◆ **Description of the task**: Copy the records below exactly as they are written.

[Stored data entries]
—————

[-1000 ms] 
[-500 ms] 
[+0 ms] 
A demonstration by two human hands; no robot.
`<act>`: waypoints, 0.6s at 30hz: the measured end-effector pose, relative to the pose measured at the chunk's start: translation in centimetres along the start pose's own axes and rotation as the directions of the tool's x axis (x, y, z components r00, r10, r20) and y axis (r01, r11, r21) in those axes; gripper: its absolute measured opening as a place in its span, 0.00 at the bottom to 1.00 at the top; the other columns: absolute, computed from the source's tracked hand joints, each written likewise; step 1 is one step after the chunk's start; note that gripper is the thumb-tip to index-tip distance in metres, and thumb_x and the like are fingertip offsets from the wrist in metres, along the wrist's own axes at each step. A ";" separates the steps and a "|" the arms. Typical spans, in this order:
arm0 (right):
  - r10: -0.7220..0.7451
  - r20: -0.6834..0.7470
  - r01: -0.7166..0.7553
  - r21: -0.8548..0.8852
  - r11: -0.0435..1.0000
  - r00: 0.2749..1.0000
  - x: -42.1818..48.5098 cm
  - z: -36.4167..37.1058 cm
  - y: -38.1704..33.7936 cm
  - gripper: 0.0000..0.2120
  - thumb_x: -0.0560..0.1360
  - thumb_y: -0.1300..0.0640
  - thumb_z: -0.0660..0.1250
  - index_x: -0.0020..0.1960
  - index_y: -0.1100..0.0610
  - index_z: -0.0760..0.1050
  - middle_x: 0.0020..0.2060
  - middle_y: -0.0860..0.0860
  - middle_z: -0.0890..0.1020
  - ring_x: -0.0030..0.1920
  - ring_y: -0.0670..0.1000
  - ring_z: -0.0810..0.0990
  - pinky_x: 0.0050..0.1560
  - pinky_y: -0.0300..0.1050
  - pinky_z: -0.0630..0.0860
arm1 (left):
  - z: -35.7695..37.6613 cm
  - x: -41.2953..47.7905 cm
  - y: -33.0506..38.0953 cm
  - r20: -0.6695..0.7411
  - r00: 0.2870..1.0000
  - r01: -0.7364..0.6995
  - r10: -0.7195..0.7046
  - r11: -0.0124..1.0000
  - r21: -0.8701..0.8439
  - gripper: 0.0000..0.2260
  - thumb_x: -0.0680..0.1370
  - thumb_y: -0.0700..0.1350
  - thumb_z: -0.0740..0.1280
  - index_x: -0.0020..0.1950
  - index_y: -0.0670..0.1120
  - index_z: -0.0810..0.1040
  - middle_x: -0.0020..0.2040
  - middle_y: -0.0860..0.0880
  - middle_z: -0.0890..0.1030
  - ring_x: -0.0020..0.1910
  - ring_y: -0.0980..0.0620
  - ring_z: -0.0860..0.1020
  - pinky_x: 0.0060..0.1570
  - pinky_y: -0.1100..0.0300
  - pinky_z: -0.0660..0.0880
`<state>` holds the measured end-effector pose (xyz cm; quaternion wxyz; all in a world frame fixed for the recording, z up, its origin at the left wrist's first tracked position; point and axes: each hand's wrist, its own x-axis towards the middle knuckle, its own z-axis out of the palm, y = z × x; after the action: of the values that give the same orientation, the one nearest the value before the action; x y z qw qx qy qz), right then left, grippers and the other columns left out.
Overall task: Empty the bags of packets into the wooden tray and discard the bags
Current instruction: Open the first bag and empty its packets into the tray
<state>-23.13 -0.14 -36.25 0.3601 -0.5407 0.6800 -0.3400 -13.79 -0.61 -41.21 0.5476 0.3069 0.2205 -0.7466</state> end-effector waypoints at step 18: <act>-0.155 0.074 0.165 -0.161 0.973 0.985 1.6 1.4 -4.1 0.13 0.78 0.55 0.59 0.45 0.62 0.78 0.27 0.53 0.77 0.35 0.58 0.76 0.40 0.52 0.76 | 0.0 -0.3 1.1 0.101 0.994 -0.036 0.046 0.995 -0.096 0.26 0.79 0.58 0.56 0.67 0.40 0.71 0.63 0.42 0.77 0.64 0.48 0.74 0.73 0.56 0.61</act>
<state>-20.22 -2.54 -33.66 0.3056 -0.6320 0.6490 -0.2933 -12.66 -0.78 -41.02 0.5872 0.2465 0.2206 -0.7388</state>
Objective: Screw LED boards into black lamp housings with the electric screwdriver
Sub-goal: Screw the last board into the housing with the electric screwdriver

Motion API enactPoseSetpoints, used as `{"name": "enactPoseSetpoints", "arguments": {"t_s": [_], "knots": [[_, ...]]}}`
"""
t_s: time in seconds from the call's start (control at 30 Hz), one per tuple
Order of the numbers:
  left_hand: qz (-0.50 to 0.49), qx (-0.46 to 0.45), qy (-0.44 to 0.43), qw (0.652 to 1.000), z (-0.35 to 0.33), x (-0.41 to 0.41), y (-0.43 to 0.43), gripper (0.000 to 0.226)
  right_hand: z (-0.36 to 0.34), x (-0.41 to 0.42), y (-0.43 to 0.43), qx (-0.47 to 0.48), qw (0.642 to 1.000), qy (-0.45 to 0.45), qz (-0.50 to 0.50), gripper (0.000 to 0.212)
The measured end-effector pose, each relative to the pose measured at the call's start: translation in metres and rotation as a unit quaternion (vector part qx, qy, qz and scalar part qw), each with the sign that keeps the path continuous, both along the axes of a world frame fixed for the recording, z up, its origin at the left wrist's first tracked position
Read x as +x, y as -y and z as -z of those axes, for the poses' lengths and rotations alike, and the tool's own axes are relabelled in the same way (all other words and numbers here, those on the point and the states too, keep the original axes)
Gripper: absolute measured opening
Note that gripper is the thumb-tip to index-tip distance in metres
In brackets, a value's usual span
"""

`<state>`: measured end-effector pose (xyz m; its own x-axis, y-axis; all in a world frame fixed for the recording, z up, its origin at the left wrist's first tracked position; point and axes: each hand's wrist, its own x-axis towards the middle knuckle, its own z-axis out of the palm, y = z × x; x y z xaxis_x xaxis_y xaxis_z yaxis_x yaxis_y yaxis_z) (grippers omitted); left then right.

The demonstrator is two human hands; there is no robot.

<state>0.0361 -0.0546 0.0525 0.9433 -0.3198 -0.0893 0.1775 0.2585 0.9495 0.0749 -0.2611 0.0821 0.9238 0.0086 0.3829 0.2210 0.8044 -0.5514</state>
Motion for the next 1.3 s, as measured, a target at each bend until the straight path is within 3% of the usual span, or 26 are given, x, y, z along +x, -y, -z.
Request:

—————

◆ **The completed task**:
[-1000 ms] 
[-500 ms] 
[+0 ms] 
A demonstration by two human hands; no robot.
`<act>`: waypoints, 0.6s at 30hz: the measured end-effector pose, relative to the pose measured at the chunk's start: translation in centimetres along the start pose's own axes and rotation as the directions of the tool's x axis (x, y, z components r00, r10, r20) and y axis (r01, r11, r21) in those axes; gripper: its absolute measured opening as a place in its span, 0.00 at the bottom to 1.00 at the top; the other columns: absolute, computed from the source's tracked hand joints, each written likewise; step 1 is one step after the chunk's start; note that gripper is the thumb-tip to index-tip distance in metres, and thumb_x and the like are fingertip offsets from the wrist in metres, along the wrist's own axes at each step. A ";" separates the steps and a "|" the arms. Typical spans, in this order:
arm0 (right):
  - r10: -0.7220..0.7451
  - r20: -0.6834..0.7470
  - r01: -0.7166..0.7553
  - r21: -0.8548..0.8852
  - r11: -0.0435..1.0000
  - r00: 0.2749..1.0000
  - x: -42.1818..48.5098 cm
  - z: -36.4167..37.1058 cm
  - y: -38.1704..33.7936 cm
  - gripper: 0.0000..0.2120
  - thumb_x: -0.0560..0.1360
  - thumb_y: -0.1300..0.0640
  - thumb_z: -0.0660..0.1250
  - index_x: -0.0020..0.1960
  - index_y: -0.1100..0.0610
  - index_z: -0.0760..0.1050
  - middle_x: 0.0020..0.2060
  - middle_y: -0.0860..0.0860
  - middle_z: -0.0890..0.1020
  - ring_x: -0.0030..0.1920
  - ring_y: -0.0670..0.1000
  - ring_z: -0.0810..0.0990
  - pinky_x: 0.0050..0.1560
  - pinky_y: -0.0300..0.1050
  - pinky_z: -0.0630..0.0860
arm1 (left):
  - z: -35.7695..37.6613 cm
  - x: -41.2953..47.7905 cm
  - y: -33.0506..38.0953 cm
  - r20: -0.6695..0.7411
  - r00: 0.2870..1.0000
  - r01: -0.7364..0.6995
  - r10: -0.7195..0.7046
  - r11: -0.0124..1.0000
  - r21: -0.8701..0.8439
  - gripper: 0.0000..0.2260
  - thumb_x: -0.0680..0.1370
  - thumb_y: -0.0700..0.1350
  - thumb_z: -0.0740..0.1280
  - index_x: -0.0020..0.1950
  - index_y: -0.0670..0.1120
  - index_z: -0.0810..0.1040
  - middle_x: -0.0020..0.2040
  - middle_y: -0.0860..0.0880
  - middle_z: -0.0890..0.1030
  - ring_x: -0.0020..0.1910
  - ring_y: -0.0980..0.0620
  - ring_z: -0.0860..0.1020
  - pinky_x: 0.0060..0.1570
  - pinky_y: -0.1100..0.0300
  - pinky_z: -0.0660..0.0880
`<state>` holds the measured end-effector pose (xyz cm; quaternion wxyz; all in a world frame fixed for the recording, z up, its origin at the left wrist's first tracked position; point and axes: each hand's wrist, its own x-axis towards the middle knuckle, its own z-axis out of the palm, y = z × x; after the action: of the values that give the same orientation, the one nearest the value before the action; x y z qw qx qy qz), right then left, grippers and the other columns left out.
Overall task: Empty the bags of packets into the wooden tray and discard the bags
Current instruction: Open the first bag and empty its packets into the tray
<state>-23.13 -0.14 -36.25 0.3601 -0.5407 0.6800 -0.3400 -13.79 -0.61 -41.21 0.5476 0.3069 0.2205 -0.7466</state> end-effector waypoints at step 18: <act>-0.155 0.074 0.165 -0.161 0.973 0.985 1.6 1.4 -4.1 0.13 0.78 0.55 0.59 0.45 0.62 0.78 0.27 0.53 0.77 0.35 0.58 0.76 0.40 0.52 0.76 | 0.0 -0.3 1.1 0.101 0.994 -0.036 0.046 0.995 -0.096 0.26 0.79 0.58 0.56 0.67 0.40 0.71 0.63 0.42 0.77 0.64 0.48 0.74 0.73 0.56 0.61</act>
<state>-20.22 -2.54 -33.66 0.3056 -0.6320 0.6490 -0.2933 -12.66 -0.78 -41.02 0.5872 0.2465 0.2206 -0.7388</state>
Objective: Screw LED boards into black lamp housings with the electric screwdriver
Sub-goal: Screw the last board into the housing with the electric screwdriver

Motion API enactPoseSetpoints, used as `{"name": "enactPoseSetpoints", "arguments": {"t_s": [_], "knots": [[_, ...]]}}`
"""
t_s: time in seconds from the call's start (control at 30 Hz), one per tuple
Order of the numbers:
  left_hand: qz (-0.50 to 0.49), qx (-0.46 to 0.45), qy (-0.44 to 0.43), qw (0.652 to 1.000), z (-0.35 to 0.33), x (-0.41 to 0.41), y (-0.43 to 0.43), gripper (0.000 to 0.226)
  right_hand: z (-0.36 to 0.34), x (-0.41 to 0.42), y (-0.43 to 0.43), qx (-0.47 to 0.48), qw (0.642 to 1.000), qy (-0.45 to 0.45), qz (-0.50 to 0.50), gripper (0.000 to 0.212)
The measured end-effector pose, each relative to the pose measured at the call's start: translation in metres and rotation as a unit quaternion (vector part qx, qy, qz and scalar part qw), each with the sign that keeps the path continuous, both along the axes of a world frame fixed for the recording, z up, its origin at the left wrist's first tracked position
Read x as +x, y as -y and z as -z of those axes, for the poses' lengths and rotations alike, and the tool's own axes are relabelled in the same way (all other words and numbers here, those on the point and the states too, keep the original axes)
Gripper: absolute measured opening
Note that gripper is the thumb-tip to index-tip distance in metres
In brackets, a value's usual span
"""

`<state>`: measured end-effector pose (xyz m; its own x-axis, y-axis; all in a world frame fixed for the recording, z up, its origin at the left wrist's first tracked position; point and axes: each hand's wrist, its own x-axis towards the middle knuckle, its own z-axis out of the palm, y = z × x; x y z xaxis_x xaxis_y xaxis_z yaxis_x yaxis_y yaxis_z) (grippers omitted); left then right.

The demonstrator is two human hands; there is no robot.

<state>0.0361 -0.0546 0.0525 0.9433 -0.3198 -0.0893 0.1775 0.2585 0.9495 0.0749 -0.2611 0.0821 0.9238 0.0086 0.3829 0.2210 0.8044 -0.5514</state>
Motion for the next 1.3 s, as measured, a target at each bend until the straight path is within 3% of the usual span, or 26 are given, x, y, z along +x, -y, -z.
Request:

Nothing else is needed to complete the exercise.